Your objective:
Could you restate word for word every line of the records below, from the first one to the one holding "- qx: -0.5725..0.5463"?

Items listed in a dataset
Start of Block

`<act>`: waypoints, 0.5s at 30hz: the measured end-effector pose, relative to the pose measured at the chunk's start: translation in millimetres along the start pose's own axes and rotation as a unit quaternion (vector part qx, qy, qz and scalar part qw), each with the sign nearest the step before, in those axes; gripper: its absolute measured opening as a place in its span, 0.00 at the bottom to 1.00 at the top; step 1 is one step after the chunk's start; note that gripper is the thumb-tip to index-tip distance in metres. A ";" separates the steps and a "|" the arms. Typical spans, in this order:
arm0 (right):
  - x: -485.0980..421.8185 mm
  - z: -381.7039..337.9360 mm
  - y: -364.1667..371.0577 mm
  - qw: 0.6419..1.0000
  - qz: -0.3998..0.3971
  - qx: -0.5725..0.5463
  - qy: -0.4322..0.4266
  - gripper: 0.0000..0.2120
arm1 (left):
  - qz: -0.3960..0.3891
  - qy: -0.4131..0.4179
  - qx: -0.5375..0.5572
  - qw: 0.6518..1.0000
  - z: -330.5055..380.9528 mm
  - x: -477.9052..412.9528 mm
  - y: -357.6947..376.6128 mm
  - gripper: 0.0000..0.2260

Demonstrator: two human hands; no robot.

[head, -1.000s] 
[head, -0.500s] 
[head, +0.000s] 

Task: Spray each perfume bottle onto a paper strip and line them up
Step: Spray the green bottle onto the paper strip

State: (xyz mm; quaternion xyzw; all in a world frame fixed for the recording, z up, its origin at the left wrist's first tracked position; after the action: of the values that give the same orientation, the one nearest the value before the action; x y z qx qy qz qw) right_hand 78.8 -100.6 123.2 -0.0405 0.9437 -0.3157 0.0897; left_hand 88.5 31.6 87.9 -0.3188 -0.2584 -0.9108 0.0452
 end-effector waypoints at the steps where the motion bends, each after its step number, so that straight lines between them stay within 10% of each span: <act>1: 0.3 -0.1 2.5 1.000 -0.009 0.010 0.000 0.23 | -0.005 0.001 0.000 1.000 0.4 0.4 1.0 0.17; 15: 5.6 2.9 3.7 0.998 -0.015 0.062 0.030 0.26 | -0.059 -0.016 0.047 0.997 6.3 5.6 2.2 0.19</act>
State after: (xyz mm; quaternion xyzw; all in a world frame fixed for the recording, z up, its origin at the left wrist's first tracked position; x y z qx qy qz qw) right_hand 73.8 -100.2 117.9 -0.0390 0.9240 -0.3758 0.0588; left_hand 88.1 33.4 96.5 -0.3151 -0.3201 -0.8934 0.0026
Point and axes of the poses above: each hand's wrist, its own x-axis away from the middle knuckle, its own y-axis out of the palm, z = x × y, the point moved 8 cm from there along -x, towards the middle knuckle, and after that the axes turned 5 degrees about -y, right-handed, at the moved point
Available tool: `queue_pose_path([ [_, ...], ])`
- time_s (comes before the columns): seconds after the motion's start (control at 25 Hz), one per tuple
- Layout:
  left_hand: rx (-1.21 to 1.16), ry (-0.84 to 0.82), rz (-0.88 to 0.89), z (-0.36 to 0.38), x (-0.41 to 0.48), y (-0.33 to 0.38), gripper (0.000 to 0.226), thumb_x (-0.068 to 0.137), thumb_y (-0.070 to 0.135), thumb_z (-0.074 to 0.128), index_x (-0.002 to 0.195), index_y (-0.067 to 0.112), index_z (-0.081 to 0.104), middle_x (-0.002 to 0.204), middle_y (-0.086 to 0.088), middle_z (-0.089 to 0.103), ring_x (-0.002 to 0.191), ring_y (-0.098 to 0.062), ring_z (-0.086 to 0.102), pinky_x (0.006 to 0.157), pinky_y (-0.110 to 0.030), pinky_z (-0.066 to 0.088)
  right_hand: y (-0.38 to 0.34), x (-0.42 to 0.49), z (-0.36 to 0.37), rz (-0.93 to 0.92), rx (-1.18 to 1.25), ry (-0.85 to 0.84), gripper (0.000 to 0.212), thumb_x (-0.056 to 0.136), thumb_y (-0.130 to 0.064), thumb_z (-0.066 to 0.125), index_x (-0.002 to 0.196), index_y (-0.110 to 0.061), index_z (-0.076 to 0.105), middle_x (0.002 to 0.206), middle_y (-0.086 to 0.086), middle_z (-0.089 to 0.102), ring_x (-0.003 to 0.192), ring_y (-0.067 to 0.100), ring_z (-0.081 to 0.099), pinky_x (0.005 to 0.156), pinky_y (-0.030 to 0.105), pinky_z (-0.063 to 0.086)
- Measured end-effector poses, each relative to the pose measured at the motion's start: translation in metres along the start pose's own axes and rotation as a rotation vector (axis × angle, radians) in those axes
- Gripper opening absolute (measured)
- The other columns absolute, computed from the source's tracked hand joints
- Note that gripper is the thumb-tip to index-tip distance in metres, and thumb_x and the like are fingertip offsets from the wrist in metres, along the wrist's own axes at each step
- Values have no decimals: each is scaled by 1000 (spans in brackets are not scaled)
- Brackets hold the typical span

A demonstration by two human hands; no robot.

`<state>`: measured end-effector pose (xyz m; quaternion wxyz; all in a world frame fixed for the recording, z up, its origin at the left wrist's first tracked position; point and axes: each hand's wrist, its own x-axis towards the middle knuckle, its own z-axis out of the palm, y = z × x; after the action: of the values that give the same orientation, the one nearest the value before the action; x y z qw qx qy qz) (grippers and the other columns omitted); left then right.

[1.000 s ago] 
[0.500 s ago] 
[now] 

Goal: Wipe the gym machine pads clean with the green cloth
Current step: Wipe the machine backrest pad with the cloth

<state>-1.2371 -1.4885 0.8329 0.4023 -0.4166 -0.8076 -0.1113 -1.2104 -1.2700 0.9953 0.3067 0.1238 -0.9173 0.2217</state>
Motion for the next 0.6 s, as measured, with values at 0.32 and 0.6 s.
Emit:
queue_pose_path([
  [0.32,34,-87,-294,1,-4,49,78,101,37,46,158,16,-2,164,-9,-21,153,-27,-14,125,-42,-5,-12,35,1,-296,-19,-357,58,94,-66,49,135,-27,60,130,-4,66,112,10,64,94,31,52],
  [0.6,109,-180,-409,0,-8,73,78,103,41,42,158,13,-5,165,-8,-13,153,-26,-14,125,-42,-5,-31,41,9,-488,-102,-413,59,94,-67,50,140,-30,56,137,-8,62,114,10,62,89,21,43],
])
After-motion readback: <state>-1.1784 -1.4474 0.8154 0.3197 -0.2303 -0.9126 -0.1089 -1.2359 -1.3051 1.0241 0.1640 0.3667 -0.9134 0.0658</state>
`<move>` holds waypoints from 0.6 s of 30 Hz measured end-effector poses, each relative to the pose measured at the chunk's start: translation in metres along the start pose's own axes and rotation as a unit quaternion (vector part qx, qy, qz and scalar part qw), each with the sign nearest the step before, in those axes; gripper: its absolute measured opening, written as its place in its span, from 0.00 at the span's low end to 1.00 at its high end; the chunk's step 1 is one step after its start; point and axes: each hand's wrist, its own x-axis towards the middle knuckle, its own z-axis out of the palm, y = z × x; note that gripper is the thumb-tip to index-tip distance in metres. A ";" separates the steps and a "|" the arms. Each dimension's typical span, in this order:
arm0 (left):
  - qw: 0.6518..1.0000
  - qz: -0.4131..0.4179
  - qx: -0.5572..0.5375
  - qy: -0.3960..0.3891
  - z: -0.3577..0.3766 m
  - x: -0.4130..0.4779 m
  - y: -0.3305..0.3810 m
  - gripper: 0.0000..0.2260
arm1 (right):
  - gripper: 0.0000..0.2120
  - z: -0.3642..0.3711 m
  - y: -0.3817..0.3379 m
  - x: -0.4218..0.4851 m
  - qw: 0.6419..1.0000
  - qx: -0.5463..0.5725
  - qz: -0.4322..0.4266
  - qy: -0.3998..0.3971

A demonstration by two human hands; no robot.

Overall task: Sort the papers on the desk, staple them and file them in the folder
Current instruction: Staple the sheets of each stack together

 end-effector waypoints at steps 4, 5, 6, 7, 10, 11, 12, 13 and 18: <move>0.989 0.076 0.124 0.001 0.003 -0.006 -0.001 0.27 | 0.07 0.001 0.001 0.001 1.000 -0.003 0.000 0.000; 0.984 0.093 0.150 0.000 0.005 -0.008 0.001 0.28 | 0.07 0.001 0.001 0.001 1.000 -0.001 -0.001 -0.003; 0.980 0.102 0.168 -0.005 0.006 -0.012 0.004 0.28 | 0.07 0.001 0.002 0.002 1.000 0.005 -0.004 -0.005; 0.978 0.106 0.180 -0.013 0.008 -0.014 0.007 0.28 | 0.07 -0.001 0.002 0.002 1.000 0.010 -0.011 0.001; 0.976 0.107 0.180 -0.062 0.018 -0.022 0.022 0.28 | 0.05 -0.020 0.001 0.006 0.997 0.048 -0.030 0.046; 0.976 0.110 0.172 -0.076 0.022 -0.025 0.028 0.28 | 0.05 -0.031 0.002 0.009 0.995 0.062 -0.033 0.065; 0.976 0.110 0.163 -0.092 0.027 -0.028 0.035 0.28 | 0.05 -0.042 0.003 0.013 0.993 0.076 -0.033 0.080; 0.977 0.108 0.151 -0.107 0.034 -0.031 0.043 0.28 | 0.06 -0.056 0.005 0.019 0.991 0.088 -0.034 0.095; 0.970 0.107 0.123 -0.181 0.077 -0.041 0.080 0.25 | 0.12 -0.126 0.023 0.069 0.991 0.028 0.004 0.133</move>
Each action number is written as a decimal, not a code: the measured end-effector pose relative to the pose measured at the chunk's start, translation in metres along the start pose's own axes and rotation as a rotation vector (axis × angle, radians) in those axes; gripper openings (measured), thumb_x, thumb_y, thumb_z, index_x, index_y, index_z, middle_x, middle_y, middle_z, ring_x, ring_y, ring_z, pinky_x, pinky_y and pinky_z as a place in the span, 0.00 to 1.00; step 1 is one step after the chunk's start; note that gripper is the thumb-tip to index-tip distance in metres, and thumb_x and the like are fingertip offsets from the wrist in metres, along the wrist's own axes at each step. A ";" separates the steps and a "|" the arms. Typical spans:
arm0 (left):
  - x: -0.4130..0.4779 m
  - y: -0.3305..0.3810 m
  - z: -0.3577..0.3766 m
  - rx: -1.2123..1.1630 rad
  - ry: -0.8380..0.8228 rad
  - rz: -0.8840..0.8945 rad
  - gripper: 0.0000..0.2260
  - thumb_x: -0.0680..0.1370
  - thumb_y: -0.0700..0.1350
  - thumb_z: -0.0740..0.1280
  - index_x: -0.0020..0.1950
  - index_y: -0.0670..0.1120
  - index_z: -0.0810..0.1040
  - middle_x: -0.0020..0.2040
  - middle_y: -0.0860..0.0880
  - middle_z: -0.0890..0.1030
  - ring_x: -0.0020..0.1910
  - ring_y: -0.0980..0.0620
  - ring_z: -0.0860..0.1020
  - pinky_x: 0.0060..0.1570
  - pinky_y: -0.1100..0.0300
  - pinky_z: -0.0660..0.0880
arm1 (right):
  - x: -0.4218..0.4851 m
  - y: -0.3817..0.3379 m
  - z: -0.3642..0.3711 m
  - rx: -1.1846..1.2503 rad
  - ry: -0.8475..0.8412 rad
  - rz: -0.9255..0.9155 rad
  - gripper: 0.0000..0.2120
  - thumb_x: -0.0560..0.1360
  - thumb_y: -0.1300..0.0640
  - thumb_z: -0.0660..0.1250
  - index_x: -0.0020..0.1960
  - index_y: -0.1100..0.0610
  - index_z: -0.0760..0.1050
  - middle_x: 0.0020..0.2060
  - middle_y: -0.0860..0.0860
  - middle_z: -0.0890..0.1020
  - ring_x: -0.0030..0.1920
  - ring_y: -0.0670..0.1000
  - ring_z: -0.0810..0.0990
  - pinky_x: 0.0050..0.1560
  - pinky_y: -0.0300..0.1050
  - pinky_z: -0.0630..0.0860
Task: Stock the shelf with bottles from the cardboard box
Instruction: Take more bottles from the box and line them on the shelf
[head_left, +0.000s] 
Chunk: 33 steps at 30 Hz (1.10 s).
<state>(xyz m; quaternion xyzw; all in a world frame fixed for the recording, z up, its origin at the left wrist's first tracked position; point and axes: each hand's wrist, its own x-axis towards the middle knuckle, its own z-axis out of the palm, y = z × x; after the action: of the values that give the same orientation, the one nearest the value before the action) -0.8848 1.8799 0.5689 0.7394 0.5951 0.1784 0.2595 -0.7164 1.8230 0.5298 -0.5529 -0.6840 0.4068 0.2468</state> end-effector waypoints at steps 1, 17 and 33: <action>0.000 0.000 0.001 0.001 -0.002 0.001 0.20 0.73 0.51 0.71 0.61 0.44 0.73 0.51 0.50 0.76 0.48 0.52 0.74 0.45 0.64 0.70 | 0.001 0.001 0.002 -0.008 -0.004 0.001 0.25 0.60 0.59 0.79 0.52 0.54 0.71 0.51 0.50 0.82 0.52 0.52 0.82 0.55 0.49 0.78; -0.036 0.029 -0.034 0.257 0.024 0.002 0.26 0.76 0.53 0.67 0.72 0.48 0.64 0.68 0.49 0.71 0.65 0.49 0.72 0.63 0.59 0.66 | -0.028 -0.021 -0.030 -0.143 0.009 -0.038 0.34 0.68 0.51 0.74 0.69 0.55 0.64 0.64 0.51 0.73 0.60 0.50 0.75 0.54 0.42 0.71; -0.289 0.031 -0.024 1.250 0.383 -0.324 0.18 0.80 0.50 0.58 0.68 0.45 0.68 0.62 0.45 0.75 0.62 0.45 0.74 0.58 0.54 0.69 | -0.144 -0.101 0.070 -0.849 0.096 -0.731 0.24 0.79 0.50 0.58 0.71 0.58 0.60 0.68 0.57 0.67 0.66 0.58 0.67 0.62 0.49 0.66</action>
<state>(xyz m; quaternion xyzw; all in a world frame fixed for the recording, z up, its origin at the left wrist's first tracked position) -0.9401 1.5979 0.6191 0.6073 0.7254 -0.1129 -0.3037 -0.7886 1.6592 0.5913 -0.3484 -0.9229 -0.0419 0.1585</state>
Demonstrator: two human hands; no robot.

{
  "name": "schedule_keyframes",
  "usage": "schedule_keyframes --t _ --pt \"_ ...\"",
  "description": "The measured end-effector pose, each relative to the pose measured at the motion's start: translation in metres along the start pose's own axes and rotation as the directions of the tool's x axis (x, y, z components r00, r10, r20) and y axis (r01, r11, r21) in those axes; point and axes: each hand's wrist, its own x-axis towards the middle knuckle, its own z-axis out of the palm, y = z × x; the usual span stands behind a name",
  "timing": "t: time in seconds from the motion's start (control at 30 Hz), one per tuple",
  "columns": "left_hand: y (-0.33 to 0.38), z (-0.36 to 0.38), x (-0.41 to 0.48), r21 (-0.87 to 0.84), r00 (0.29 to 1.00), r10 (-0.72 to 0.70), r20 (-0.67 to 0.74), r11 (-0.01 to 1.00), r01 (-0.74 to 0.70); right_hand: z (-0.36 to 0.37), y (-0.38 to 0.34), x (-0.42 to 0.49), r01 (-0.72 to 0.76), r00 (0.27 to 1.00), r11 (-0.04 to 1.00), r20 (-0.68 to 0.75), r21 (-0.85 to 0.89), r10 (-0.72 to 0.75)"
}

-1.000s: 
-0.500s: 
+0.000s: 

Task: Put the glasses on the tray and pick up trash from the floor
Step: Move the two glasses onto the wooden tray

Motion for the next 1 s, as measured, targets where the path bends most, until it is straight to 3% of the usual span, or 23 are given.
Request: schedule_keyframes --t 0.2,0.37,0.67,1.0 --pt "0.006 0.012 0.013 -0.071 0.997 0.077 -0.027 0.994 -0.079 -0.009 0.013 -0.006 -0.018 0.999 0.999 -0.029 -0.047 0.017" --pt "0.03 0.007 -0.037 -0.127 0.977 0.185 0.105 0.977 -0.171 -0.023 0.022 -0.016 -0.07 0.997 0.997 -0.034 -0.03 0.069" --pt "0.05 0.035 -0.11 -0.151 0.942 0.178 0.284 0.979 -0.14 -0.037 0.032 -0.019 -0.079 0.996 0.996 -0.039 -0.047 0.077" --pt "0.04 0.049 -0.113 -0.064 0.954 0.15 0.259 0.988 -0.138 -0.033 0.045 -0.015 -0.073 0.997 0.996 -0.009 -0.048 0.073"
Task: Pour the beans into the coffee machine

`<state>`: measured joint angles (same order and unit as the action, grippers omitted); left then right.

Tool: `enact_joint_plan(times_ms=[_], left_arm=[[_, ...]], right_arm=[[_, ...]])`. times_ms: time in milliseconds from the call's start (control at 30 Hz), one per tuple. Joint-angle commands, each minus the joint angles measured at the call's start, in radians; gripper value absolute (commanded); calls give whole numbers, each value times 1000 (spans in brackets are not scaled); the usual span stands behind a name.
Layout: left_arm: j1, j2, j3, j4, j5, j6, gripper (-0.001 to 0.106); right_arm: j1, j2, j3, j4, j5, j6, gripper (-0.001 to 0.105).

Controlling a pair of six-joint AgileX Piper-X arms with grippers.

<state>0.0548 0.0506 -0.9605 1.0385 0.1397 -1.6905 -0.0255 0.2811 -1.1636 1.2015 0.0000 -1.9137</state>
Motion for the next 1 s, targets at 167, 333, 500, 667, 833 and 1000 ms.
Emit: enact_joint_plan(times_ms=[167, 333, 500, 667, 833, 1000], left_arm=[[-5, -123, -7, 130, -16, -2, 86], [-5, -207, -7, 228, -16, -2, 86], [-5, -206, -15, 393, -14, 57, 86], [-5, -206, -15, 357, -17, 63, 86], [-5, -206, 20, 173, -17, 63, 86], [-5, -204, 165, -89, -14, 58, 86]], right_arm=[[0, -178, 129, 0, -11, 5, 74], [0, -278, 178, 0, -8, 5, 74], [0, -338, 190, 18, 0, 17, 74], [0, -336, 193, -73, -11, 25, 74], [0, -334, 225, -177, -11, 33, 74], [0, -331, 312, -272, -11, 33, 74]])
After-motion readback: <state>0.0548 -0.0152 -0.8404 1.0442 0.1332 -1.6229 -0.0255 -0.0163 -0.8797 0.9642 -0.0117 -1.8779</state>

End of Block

Task solution:
`<act>`: waypoints, 0.5s at 30hz: the measured end-effector pose, relative to the pose measured at the chunk's start: translation in millimetres along the start pose's own axes and rotation as a unit quaternion (vector part qx, qy, qz and scalar part qw), each with the sign nearest the step before, in those axes; gripper: its absolute measured opening as a place in its span, 0.00 at the bottom to 1.00 at the top; step 1 is one step after the chunk's start; note that gripper is the thumb-tip to index-tip distance in metres. A ";" separates the steps and a "|" the arms. Typical spans, in this order:
arm0 (right):
  - x: -485.0980..421.8185 mm
  - z: -381.7039..337.9360 mm
  - y: -364.1667..371.0577 mm
  - qw: 0.6419..1.0000
  - qz: -0.3998..0.3971
  - qx: -0.5725..0.5463

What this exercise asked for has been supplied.